THE TASK: Go through the data below and return each line where the string "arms" occurs.
_ _ _ _ _
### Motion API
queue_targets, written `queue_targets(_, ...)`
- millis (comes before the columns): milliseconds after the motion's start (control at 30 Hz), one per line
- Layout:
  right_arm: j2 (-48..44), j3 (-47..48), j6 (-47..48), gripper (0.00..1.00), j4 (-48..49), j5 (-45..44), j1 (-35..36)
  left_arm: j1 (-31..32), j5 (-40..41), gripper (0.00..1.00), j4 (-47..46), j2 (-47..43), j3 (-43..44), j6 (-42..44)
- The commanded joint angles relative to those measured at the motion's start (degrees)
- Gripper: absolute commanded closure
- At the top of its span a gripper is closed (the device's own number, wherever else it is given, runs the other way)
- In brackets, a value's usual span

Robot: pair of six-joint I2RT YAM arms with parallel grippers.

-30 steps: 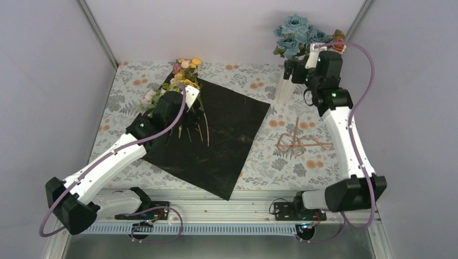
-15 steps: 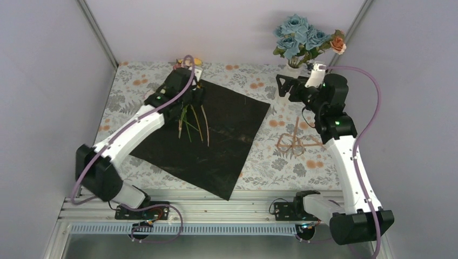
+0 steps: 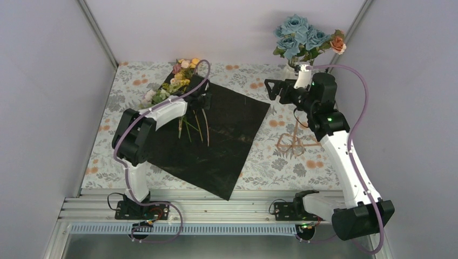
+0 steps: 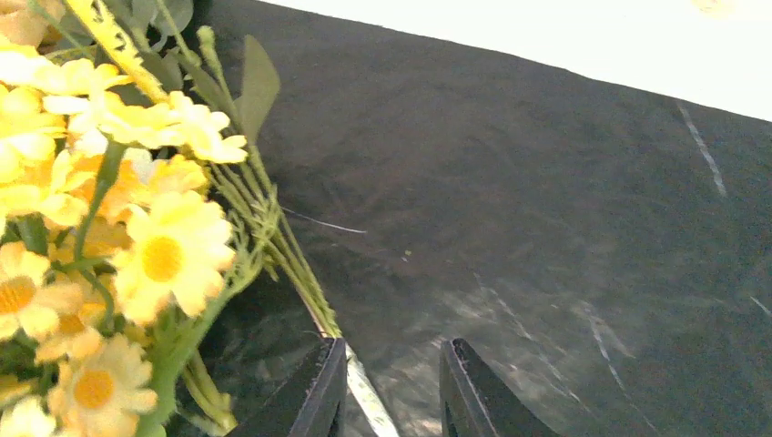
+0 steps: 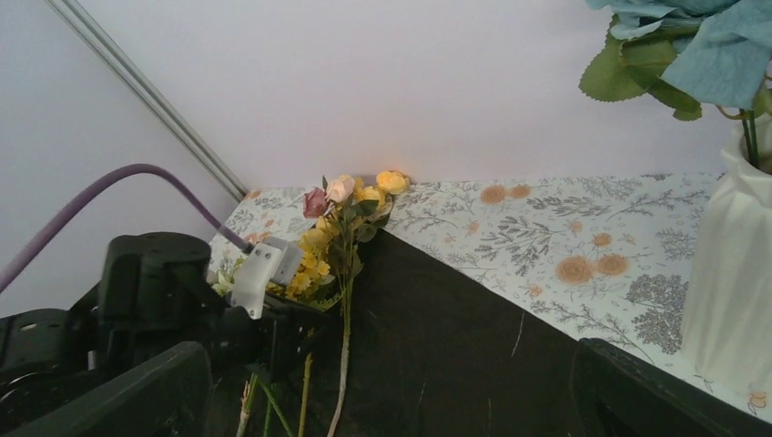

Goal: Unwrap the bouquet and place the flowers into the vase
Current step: Pick up the fake flower from the wrapping paper.

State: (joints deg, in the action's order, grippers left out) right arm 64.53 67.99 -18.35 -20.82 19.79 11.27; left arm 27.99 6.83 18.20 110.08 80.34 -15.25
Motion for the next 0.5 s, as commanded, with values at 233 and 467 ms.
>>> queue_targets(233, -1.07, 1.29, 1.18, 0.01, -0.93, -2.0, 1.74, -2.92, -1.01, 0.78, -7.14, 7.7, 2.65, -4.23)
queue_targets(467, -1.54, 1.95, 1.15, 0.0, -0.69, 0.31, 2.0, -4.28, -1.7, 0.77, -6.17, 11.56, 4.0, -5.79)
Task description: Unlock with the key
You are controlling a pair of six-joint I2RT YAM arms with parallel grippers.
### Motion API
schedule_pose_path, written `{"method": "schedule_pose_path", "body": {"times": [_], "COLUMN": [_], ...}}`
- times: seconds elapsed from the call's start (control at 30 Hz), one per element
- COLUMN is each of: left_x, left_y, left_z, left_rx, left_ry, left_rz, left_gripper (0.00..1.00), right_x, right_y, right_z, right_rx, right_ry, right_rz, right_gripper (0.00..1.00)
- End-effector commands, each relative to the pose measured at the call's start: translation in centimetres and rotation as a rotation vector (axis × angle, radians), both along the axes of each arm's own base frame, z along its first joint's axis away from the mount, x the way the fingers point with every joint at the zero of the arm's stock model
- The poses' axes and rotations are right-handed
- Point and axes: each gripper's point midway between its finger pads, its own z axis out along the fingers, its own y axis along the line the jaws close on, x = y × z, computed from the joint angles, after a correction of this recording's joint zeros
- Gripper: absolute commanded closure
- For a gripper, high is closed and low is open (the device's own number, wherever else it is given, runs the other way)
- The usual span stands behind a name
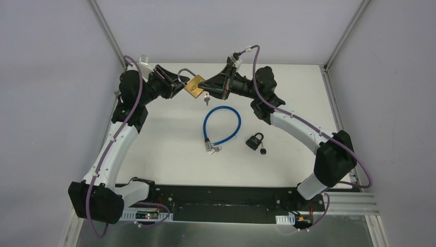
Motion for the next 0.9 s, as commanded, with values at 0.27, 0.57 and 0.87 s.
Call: {"method": "schedule_pose_path", "body": {"times": [0.27, 0.57, 0.87], "left_x": [-1.5, -1.2, -0.2], "left_y": [1.6, 0.3, -0.6], "left_z": [-5.3, -3.9, -4.7], "left_rx": [0.143, 0.156, 0.147], "left_ry": [0.154, 0.093, 0.070], "left_rz": [0.065, -0.030, -0.079], "left_gripper": [0.70, 0.78, 0.79], "right_x": [1.2, -0.9, -2.6], "right_y": [-1.0, 0.5, 2.5], "right_z": [-0.6, -2.3, 0.0], "right_rx": [-0.140, -0.186, -0.022], "right_ry": [-0.186, -0.236, -0.174], "right_rz": [-0.113, 0.002, 0.111], "right_gripper": [1.00, 1.00, 1.00]}}
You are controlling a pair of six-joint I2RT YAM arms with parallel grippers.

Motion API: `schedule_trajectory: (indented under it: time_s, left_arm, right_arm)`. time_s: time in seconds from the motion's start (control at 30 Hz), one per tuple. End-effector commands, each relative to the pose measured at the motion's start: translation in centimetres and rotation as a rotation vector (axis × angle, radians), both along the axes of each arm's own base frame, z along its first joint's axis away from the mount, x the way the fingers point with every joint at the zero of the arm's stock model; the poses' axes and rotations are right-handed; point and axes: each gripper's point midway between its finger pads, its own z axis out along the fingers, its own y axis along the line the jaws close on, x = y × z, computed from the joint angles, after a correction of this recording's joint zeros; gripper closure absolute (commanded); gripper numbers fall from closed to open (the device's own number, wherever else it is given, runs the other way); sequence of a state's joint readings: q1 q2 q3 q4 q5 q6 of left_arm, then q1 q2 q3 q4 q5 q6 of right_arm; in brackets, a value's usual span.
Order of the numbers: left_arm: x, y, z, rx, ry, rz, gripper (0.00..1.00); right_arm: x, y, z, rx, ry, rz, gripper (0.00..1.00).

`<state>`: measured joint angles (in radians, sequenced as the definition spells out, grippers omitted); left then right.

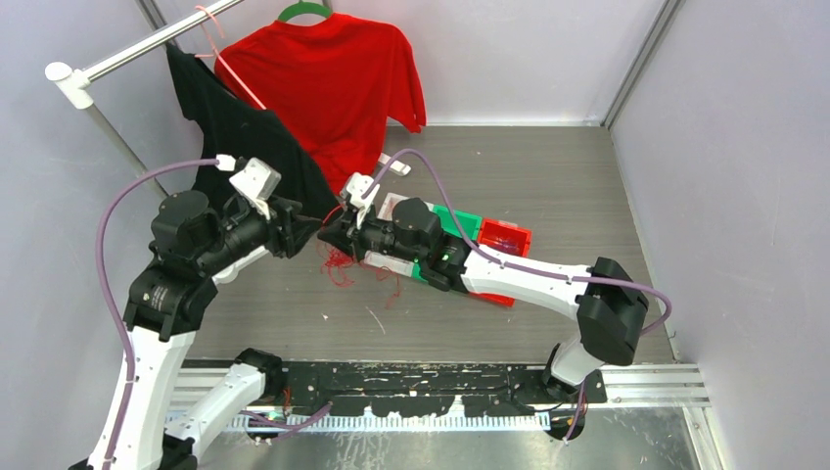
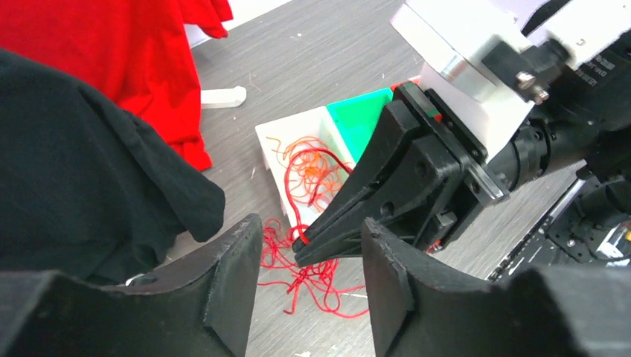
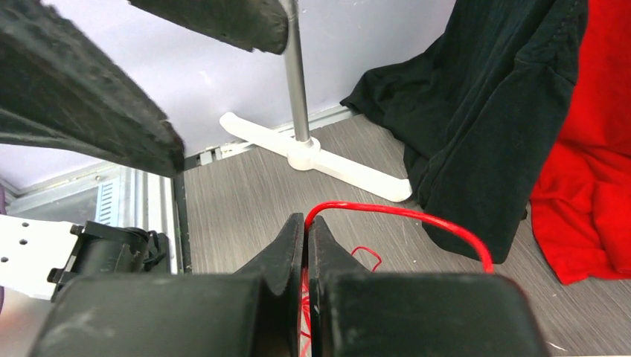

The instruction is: Untangle the cables

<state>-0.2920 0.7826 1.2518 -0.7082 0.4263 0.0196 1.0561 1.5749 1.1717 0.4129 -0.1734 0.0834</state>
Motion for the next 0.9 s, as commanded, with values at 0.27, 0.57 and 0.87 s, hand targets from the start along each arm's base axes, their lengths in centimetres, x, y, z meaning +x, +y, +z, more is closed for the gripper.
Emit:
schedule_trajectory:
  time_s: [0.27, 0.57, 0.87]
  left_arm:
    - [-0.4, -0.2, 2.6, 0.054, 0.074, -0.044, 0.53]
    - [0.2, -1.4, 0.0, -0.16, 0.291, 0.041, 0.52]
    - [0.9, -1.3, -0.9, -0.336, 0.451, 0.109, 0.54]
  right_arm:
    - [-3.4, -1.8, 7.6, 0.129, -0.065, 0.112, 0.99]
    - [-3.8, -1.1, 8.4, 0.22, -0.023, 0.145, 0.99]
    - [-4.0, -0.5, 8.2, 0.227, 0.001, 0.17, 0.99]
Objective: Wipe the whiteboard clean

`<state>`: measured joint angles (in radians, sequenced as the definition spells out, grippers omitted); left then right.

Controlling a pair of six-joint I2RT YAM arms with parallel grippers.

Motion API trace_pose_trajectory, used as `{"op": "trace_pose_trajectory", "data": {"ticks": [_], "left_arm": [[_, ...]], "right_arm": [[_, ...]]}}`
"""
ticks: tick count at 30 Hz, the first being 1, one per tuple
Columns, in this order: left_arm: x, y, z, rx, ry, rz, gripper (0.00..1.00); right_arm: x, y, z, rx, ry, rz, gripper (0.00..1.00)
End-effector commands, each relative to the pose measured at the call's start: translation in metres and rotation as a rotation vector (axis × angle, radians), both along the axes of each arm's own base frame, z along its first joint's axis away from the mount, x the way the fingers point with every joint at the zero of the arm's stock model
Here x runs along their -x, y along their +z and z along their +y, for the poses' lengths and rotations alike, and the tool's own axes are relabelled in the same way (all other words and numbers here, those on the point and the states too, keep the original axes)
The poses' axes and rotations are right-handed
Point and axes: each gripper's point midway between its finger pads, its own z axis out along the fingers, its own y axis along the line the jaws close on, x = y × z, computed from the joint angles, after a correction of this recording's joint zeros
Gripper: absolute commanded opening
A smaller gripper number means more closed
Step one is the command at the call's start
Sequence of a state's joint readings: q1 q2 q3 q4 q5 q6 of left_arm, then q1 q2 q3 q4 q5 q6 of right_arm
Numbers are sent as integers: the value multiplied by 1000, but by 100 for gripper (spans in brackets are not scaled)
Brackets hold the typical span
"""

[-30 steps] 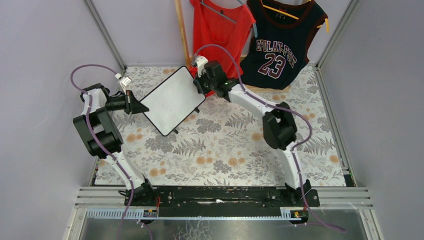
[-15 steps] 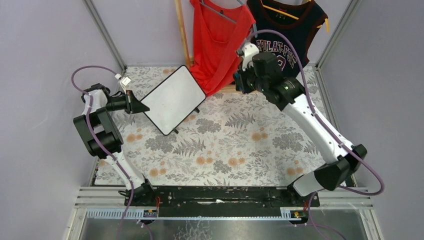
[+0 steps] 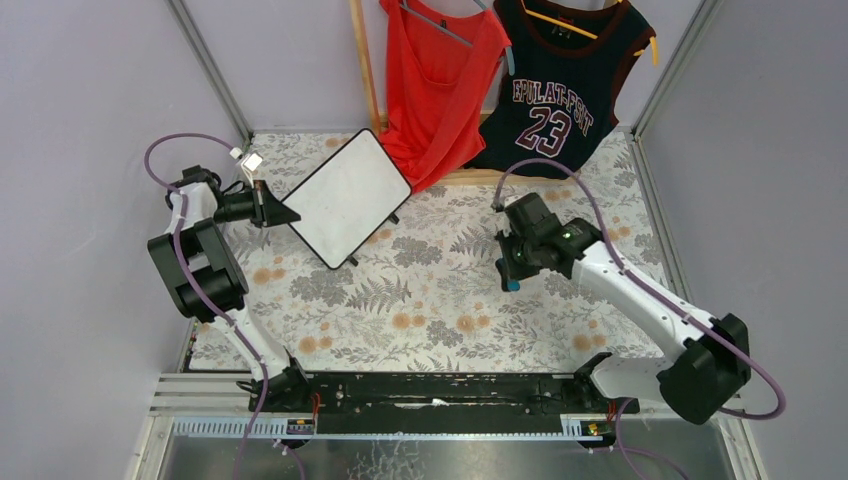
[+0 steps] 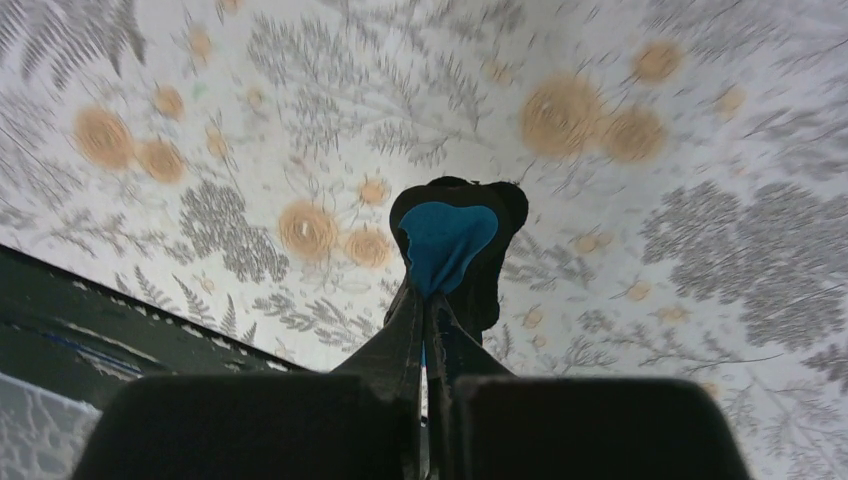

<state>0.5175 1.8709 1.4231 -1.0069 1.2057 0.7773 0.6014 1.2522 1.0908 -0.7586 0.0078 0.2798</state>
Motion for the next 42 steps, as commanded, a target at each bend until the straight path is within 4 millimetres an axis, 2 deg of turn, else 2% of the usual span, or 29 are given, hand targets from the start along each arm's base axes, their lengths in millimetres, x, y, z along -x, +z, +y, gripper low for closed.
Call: {"op": "trace_pose_trajectory", "data": {"ticks": [1, 7, 10, 18, 27, 29, 31, 36, 38, 41, 42], "left_arm": [[-6, -16, 13, -108, 44, 13, 0], [-3, -17, 11, -108, 48, 21, 0], [-2, -17, 11, -112, 50, 21, 0], [-4, -16, 13, -118, 56, 26, 0], [-3, -20, 14, -122, 55, 35, 0], [-4, -20, 14, -127, 57, 34, 0], [-3, -20, 14, -126, 57, 37, 0], [-4, -21, 14, -124, 56, 36, 0], [-4, -20, 14, -121, 56, 36, 0], [-4, -21, 13, -116, 54, 37, 0], [-4, -20, 14, -116, 55, 37, 0]], "right_arm": [[9, -22, 26, -46, 16, 35, 0], [5, -57, 46, -42, 43, 59, 0], [2, -72, 48, -23, 43, 70, 0], [-5, -94, 50, 19, 42, 100, 4], [-5, -106, 52, 42, 38, 141, 28], [-5, -106, 54, 37, 38, 144, 34], [-5, -104, 55, 29, 40, 144, 36], [-5, -88, 60, 1, 49, 128, 50], [-4, -80, 61, -6, 59, 118, 50], [5, -67, 75, -96, 114, 133, 51], [4, -65, 73, -79, 95, 121, 51]]}}
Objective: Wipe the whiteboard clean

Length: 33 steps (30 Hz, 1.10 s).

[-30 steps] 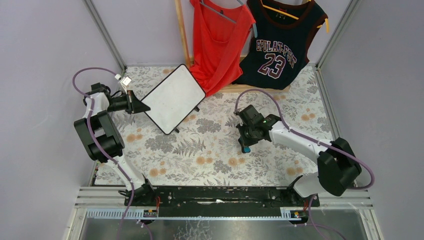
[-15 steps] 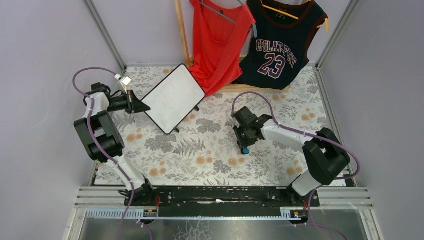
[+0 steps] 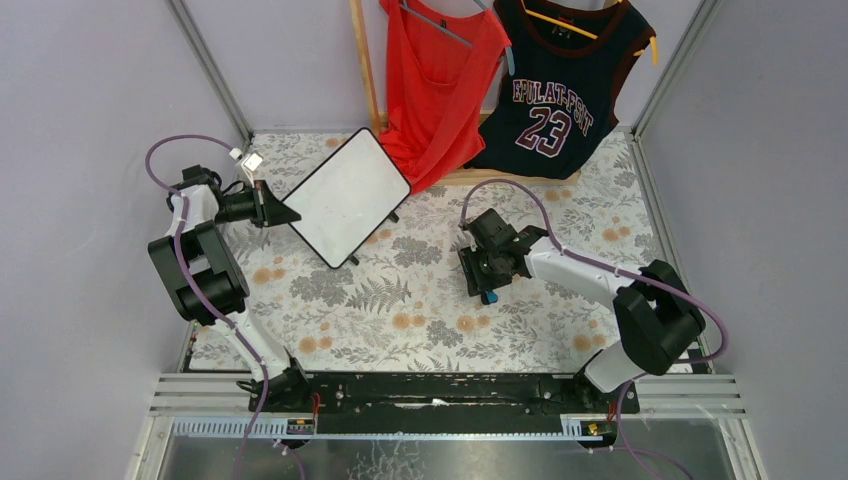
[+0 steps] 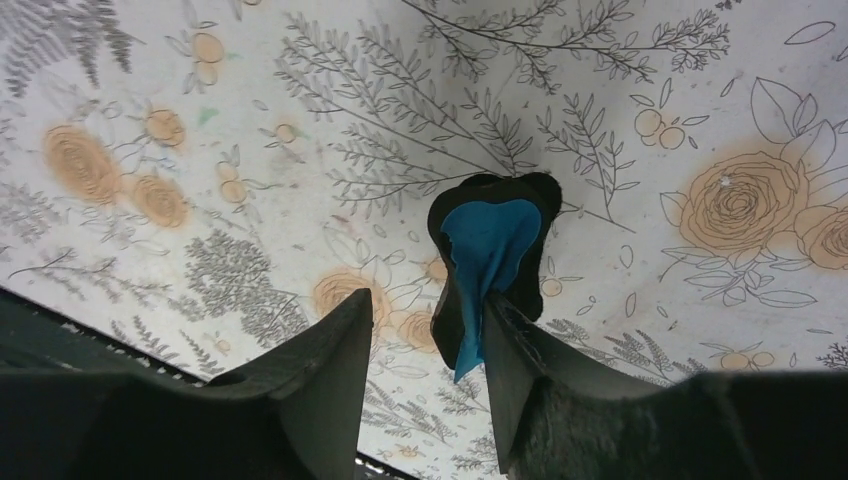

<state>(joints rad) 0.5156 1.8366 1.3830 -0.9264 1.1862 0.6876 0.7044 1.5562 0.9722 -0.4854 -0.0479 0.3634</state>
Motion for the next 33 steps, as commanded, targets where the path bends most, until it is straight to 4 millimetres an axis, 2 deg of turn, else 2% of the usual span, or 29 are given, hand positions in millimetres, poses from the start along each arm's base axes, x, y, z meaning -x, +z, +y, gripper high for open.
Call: {"op": "trace_pose_trajectory", "data": {"ticks": [1, 2, 4, 5, 6, 7, 8, 10, 11, 12, 13, 15, 16, 17, 19, 23, 27, 32, 33], "left_arm": [[-3, -20, 13, -109, 21, 23, 0], [-3, -21, 13, -109, 21, 24, 0], [-3, -22, 13, -106, 21, 26, 0], [-3, -23, 13, -105, 22, 28, 0], [-3, -23, 12, -102, 22, 28, 0], [-2, -23, 12, -100, 23, 29, 0], [-2, -23, 12, -100, 22, 27, 0], [-2, -24, 12, -98, 26, 28, 0], [-2, -24, 12, -98, 26, 29, 0], [-2, -24, 12, -99, 26, 28, 0], [-2, -24, 12, -101, 26, 26, 0], [-1, -24, 12, -103, 25, 26, 0], [-1, -25, 12, -104, 25, 29, 0], [-1, -26, 12, -105, 25, 30, 0], [-2, -27, 12, -105, 25, 34, 0], [-2, -28, 12, -101, 24, 34, 0], [-3, -29, 13, -98, 27, 40, 2], [-5, -27, 15, -110, 32, 38, 3], [-5, -26, 15, -109, 34, 38, 4]], "right_arm": [[-3, 41, 19, -61, 29, -83, 51], [-1, 41, 16, -20, 50, -92, 51], [7, 42, 26, -84, 85, -67, 51], [-7, 40, 13, 8, 2, -143, 50], [-7, 38, 3, 118, -4, -174, 50], [0, 35, 6, 149, 46, -147, 50], [6, 32, 17, 101, 88, -112, 49], [2, 28, 14, 118, 9, -159, 48], [5, 27, 21, 94, 20, -146, 49], [13, 27, 36, -1, 70, -91, 49], [13, 26, 38, -32, 23, -94, 48], [4, 25, 23, 87, -16, -198, 49], [11, 21, 27, 67, 25, -134, 51], [10, 19, 25, 36, 5, -104, 48], [1, 23, 15, 75, -52, -181, 48], [2, 25, 16, 38, -32, -147, 51], [2, 16, 4, 126, -32, -130, 54], [11, 4, 7, 128, 6, -67, 56], [19, 4, 22, 30, 50, -6, 57]]}}
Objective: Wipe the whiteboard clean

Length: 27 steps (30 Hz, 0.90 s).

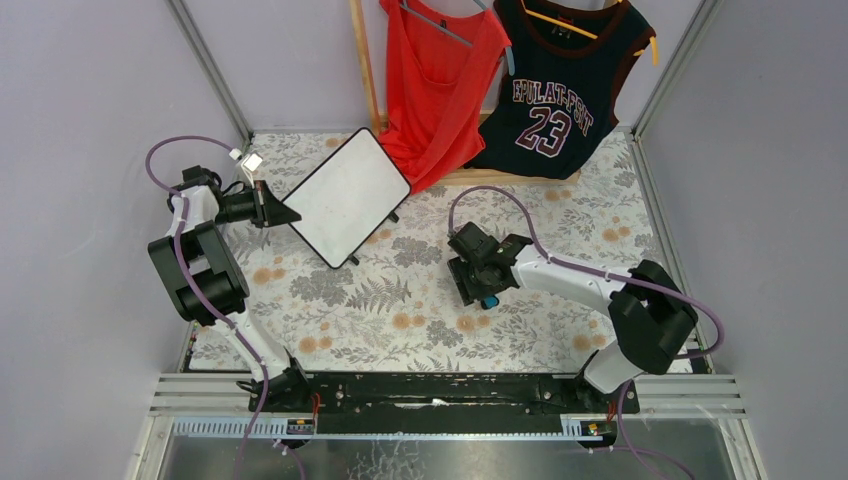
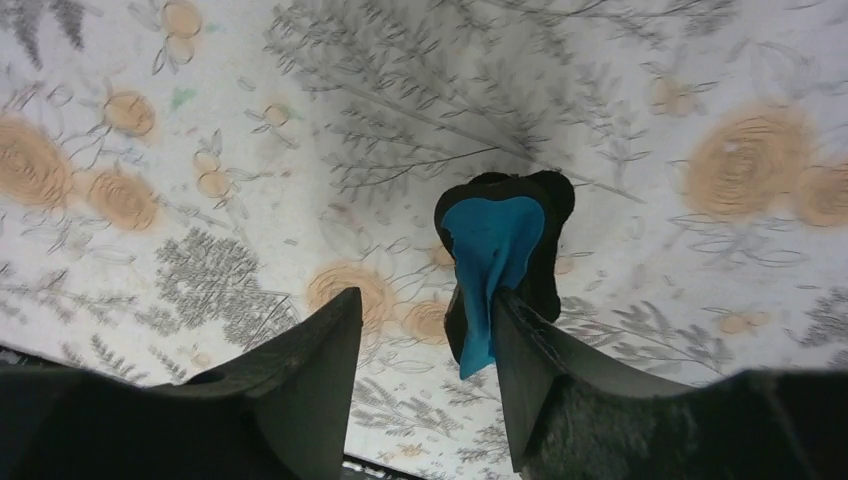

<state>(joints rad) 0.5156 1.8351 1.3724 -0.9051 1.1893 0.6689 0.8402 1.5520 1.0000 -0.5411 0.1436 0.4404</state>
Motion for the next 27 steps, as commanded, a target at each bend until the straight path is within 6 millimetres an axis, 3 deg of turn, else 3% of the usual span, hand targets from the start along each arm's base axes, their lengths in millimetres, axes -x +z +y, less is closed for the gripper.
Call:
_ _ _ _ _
RESPONSE TO THE EXERCISE:
Robot: pair of six-joint I2RT YAM arms with parallel grippers.
You are controlling a pair of six-joint I2RT YAM arms with parallel grippers.
You are controlling a pair of six-joint I2RT YAM arms with parallel grippers.
Controlling a pair of six-joint I2RT YAM arms with parallel grippers.

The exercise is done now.